*What this task involves*:
Copy only the lines from the one containing "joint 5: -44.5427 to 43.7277" through the final line of the records below, exactly as written, with no pictures.

(The input begins)

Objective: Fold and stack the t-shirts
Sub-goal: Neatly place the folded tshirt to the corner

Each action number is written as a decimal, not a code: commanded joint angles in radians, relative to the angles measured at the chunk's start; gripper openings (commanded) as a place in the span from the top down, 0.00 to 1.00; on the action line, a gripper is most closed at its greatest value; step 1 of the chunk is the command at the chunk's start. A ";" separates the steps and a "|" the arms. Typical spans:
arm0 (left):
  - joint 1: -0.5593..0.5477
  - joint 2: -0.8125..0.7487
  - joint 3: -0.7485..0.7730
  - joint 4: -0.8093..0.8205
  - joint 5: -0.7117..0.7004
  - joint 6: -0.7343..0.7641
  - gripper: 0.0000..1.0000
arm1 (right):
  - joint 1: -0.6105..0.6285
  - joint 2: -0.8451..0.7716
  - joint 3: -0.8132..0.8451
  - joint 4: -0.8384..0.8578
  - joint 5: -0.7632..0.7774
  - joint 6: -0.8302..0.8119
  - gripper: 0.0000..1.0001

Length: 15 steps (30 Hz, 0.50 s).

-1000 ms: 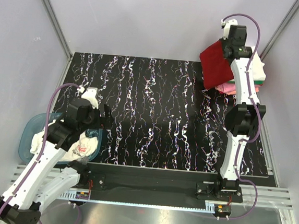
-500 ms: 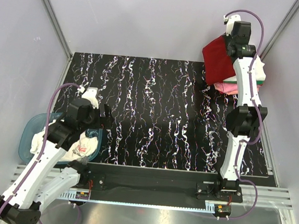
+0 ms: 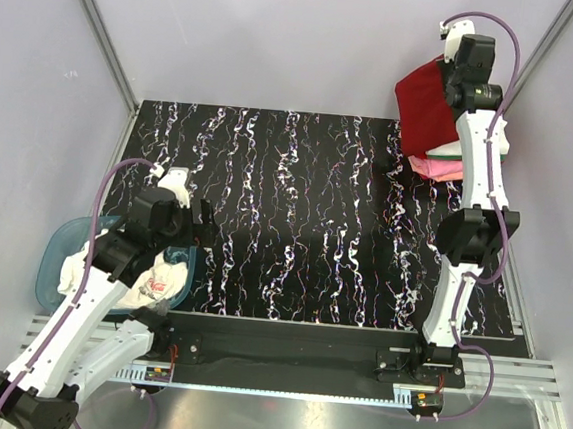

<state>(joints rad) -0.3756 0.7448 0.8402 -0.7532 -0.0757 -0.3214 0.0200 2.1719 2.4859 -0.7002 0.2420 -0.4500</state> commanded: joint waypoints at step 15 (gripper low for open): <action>0.004 0.011 -0.007 0.043 -0.012 0.010 0.01 | -0.014 -0.126 0.061 0.107 -0.024 -0.009 1.00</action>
<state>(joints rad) -0.3756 0.7547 0.8402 -0.7532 -0.0761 -0.3214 0.0116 2.1349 2.5004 -0.6910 0.2253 -0.4496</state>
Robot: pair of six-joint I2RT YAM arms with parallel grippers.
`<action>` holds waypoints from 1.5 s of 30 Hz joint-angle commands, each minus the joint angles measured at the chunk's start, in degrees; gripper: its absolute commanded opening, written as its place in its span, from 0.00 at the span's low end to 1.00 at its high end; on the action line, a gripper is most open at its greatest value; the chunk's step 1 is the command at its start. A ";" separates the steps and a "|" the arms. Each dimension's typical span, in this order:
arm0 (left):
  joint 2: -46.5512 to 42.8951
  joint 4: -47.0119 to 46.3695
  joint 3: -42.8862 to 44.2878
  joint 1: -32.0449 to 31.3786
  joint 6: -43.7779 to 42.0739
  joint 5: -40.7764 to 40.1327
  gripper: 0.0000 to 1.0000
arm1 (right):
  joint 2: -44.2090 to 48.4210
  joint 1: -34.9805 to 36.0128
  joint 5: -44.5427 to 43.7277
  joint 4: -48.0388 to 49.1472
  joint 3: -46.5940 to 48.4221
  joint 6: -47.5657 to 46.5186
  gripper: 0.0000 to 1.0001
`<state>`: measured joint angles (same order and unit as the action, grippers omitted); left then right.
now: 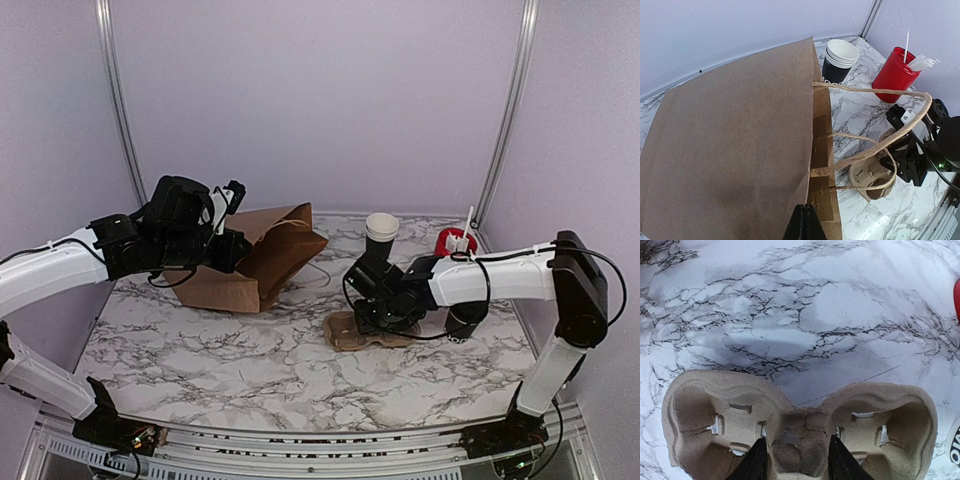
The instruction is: Pack the takeout coffee
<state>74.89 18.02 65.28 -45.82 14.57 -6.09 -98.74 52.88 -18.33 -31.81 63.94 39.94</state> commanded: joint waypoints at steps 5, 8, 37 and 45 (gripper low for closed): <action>-1.32 -0.76 0.99 0.03 -0.73 -0.24 0.00 | 3.90 0.55 -1.71 -0.83 1.96 -0.54 0.38; -1.19 -0.79 1.07 0.03 -0.93 -0.33 0.00 | 4.76 0.59 -1.85 -1.14 2.27 -0.79 0.38; -0.53 -0.71 1.37 0.03 -0.78 0.29 0.00 | 10.55 1.26 -2.92 -2.46 2.68 -1.36 0.34; -0.52 -0.77 1.24 0.03 -0.66 0.44 0.00 | 8.91 1.26 -1.13 -2.62 2.53 -1.75 0.47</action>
<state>74.89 18.02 65.30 -45.82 14.13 -6.04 -88.73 53.52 -20.01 -33.95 64.69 38.65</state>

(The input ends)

*Finished task*:
  joint 5: -44.5427 to 43.7277
  joint 4: -48.0388 to 49.1472
  joint 3: -46.5940 to 48.4221
  joint 6: -47.5657 to 46.5186
  gripper: 0.0000 to 1.0001
`<state>`: measured joint angles (same order and unit as the action, grippers omitted); left then right.
now: 
The instruction is: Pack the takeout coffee
<state>74.89 18.02 65.28 -45.82 14.57 -6.09 -98.74 52.88 -18.33 -31.81 63.94 39.94</state> commanded: joint waypoints at steps 5, 8, 37 and 45 (gripper low for closed): <action>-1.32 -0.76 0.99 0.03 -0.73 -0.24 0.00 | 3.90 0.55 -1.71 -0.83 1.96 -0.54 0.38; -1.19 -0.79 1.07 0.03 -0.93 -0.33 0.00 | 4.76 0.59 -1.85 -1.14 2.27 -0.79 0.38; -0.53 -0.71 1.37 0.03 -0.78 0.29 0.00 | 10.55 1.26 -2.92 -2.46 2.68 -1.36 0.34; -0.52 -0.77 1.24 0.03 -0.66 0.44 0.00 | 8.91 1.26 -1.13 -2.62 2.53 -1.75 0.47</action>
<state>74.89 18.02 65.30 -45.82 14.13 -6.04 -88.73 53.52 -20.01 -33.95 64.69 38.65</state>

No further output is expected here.